Il CISDA ha scritto al Ministero della Cultura per denunciare la decisione di non prorogare la graduatoria del concorso MiC 518. Si tratta dell’unica graduatoria ancora aperta tra quelle del medesimo concorso, e riguarda professionisti che hanno superato una selezione severa e aspettano da anni un impiego pubblico stabile. Farla decadere ora significherebbe un’ingiustizia amministrativa grave e una chiara discriminazione verso un’intera categoria, già penalizzata dal blocco del turn over e da una sottovalutazione costante. Il ruolo degli storici dell’arte, centrale per le attività ministeriali, non è stato riconosciuto come meriterebbe.
Il Ministero della Cultura da tempo soffre la carenza di personale: mancano oltre 6.300 unità rispetto agli organici previsti, di cui 1.800 funzionari tecnici. Per questo è difficile capire perché si voglia chiudere una graduatoria che potrebbe coprire almeno in parte queste lacune, senza costi aggiuntivi per un nuovo concorso. Eliminare questa risorsa significa sprecare un patrimonio prezioso, con conseguenze negative per i servizi e i progetti culturali.

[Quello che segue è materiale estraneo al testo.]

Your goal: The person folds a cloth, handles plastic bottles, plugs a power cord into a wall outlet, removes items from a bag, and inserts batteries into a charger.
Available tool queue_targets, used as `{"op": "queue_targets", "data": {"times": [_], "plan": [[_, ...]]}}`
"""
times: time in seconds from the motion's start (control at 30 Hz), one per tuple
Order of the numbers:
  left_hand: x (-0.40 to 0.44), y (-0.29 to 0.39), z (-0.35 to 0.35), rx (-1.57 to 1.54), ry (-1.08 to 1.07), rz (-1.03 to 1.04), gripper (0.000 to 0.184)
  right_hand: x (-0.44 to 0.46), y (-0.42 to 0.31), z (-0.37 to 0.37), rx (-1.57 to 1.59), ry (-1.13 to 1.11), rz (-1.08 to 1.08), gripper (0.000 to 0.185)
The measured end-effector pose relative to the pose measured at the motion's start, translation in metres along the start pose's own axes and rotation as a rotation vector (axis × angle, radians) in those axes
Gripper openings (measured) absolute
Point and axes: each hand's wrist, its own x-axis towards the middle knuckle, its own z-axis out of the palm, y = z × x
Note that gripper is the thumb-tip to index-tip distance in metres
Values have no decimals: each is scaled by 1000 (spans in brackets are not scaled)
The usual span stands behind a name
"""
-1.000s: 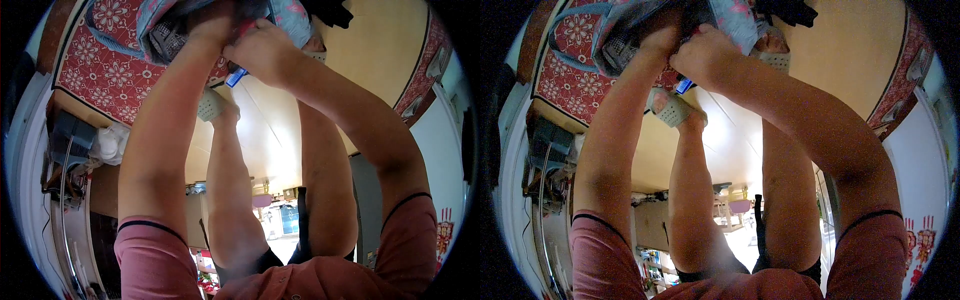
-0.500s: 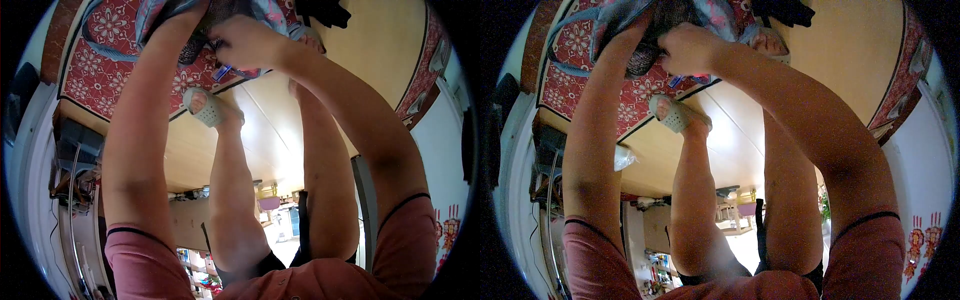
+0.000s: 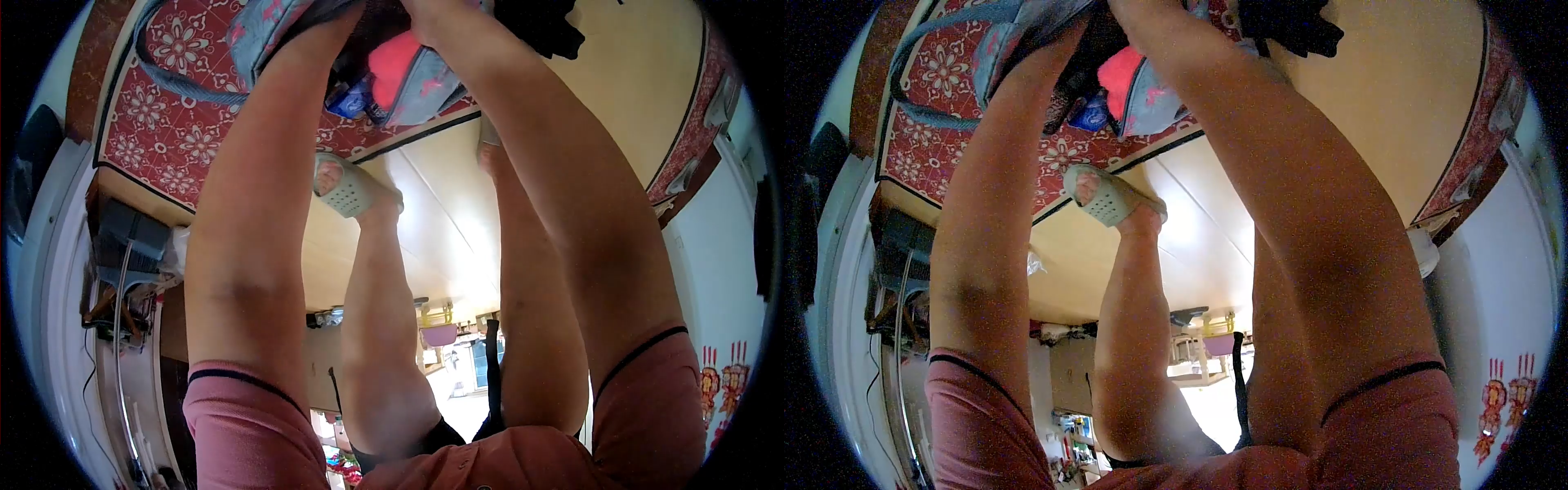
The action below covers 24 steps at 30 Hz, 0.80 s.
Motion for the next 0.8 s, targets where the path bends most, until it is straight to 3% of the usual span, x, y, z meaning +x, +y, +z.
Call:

Il CISDA sottolinea anche la disparità di trattamento rispetto ad altri profili usciti dallo stesso concorso MiC 518. Le altre graduatorie sono già esaurite, mentre quella degli storici dell’arte è l’unica ancora aperta. Farla decadere prima del previsto sarebbe un’eccezione che rompe con le consuetudini del Ministero.
Nel frattempo il MiC ha avviato un nuovo concorso per 577 posti nell’Area Funzionari e un bando di mobilità per 120 unità, segno evidente della necessità urgente di personale qualificato. Eppure, paradossalmente, questa esigenza rischia di scontrarsi con la decisione di non rinnovare la vecchia graduatoria. Cancellare un elenco di professionisti già selezionati significa perdere sia in termini economici sia di opportunità, visto che il Ministero potrebbe attingere a questa risorsa a costo zero.
La protesta del CISDA ha trovato appoggio nell’associazione Mi Riconosci?, che da tempo tutela i diritti dei lavoratori della cultura. Attivisti e attiviste ricordano che mai prima d’ora il Ministero ha permesso il decadimento di una graduatoria con centinaia di idonei. Questa decisione crea un precedente preoccupante, che mette a rischio le regole fondamentali della selezione pubblica e scoraggia i futuri candidati.
Da anni il Ministero della Cultura soffre per la mancanza di personale, tra pensionamenti e assenza di ricambio generazionale. Tagliare ora una graduatoria che dovrebbe garantire proprio questo ricambio è una scelta che va contro le esigenze reali dell’amministrazione.
Per questo il CISDA ha organizzato un presidio il 28 aprile, dalle 12 alle 14.30, davanti alla sede romana del Ministero della Cultura, in via Collegio Romano 27. L’obiettivo è far sentire la voce dei 204 professionisti in attesa di un lavoro e chiedere al Ministero di rivedere la decisione, prorogando la graduatoria e tutelando così i diritti di chi ha superato una selezione difficile ma oggi rischia di restare a casa.